Segment Start: MATERIAL FOR THIS EXERCISE

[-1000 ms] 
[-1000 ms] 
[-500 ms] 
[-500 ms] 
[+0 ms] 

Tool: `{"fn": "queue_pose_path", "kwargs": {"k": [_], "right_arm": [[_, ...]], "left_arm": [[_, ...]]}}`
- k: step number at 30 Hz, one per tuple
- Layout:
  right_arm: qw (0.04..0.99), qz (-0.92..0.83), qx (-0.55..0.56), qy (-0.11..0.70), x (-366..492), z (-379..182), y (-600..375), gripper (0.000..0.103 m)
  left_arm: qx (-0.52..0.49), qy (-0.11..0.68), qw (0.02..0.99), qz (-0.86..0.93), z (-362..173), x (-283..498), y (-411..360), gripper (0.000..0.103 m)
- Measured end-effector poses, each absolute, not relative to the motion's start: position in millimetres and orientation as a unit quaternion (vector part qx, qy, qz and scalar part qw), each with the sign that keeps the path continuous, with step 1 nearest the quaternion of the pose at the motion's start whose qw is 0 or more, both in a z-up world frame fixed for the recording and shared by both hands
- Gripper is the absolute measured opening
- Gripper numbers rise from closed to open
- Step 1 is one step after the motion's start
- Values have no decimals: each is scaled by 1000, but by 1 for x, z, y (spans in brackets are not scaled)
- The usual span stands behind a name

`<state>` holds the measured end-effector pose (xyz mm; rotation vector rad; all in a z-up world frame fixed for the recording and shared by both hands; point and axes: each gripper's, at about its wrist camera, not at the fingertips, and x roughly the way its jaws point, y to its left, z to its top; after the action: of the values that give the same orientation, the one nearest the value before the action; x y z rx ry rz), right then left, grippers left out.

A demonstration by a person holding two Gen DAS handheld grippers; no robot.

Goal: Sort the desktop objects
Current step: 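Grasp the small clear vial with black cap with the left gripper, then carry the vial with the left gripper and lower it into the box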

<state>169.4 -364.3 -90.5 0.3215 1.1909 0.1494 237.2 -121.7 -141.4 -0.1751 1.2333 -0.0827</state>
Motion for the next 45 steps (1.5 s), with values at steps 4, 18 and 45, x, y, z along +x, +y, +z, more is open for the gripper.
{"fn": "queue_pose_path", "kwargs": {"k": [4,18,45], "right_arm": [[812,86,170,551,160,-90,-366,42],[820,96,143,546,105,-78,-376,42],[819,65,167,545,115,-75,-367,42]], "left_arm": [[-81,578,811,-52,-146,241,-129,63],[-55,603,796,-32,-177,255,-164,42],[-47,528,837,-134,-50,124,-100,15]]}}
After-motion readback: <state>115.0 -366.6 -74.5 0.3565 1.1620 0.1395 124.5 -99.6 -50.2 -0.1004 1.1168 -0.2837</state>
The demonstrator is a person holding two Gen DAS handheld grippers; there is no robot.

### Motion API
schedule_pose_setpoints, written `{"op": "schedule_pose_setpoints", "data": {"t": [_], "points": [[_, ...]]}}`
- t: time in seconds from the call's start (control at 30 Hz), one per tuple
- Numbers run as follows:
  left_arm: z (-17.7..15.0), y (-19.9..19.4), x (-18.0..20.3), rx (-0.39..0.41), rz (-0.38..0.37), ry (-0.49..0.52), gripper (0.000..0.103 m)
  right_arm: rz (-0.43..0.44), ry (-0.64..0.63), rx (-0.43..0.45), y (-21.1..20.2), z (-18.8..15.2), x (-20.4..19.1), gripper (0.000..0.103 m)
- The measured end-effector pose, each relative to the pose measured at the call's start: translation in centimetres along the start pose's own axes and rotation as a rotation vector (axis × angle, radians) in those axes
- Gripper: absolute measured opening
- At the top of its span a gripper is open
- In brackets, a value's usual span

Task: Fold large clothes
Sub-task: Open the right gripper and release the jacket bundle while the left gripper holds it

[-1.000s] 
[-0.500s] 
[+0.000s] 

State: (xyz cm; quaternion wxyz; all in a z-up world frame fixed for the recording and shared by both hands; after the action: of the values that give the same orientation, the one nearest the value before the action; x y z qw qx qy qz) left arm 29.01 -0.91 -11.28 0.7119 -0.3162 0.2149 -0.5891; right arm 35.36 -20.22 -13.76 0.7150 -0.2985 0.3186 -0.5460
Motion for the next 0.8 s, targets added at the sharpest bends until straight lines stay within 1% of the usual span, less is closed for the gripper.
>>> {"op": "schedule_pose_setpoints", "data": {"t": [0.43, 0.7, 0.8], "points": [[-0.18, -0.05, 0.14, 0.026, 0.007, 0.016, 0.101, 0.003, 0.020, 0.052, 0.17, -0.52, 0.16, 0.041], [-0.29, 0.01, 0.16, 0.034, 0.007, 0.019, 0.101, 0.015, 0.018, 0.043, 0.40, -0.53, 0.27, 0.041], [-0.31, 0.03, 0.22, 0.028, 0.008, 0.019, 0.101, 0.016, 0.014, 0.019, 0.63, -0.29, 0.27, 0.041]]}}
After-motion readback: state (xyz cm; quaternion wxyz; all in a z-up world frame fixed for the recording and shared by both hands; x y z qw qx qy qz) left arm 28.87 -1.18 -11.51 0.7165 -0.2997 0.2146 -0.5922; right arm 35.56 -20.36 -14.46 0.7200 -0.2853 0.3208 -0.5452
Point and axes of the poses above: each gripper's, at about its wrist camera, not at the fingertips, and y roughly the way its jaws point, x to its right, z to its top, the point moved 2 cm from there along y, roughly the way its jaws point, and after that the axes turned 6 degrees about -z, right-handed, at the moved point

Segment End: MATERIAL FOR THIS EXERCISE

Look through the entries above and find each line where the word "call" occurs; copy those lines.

- t: time in seconds from the call's start (control at 30 Hz), one per tuple
- The measured end-effector pose, each relative to the pose measured at the call's start: translation in centimetres along the start pose's own axes and rotation as a rotation vector (axis × angle, radians) in those axes

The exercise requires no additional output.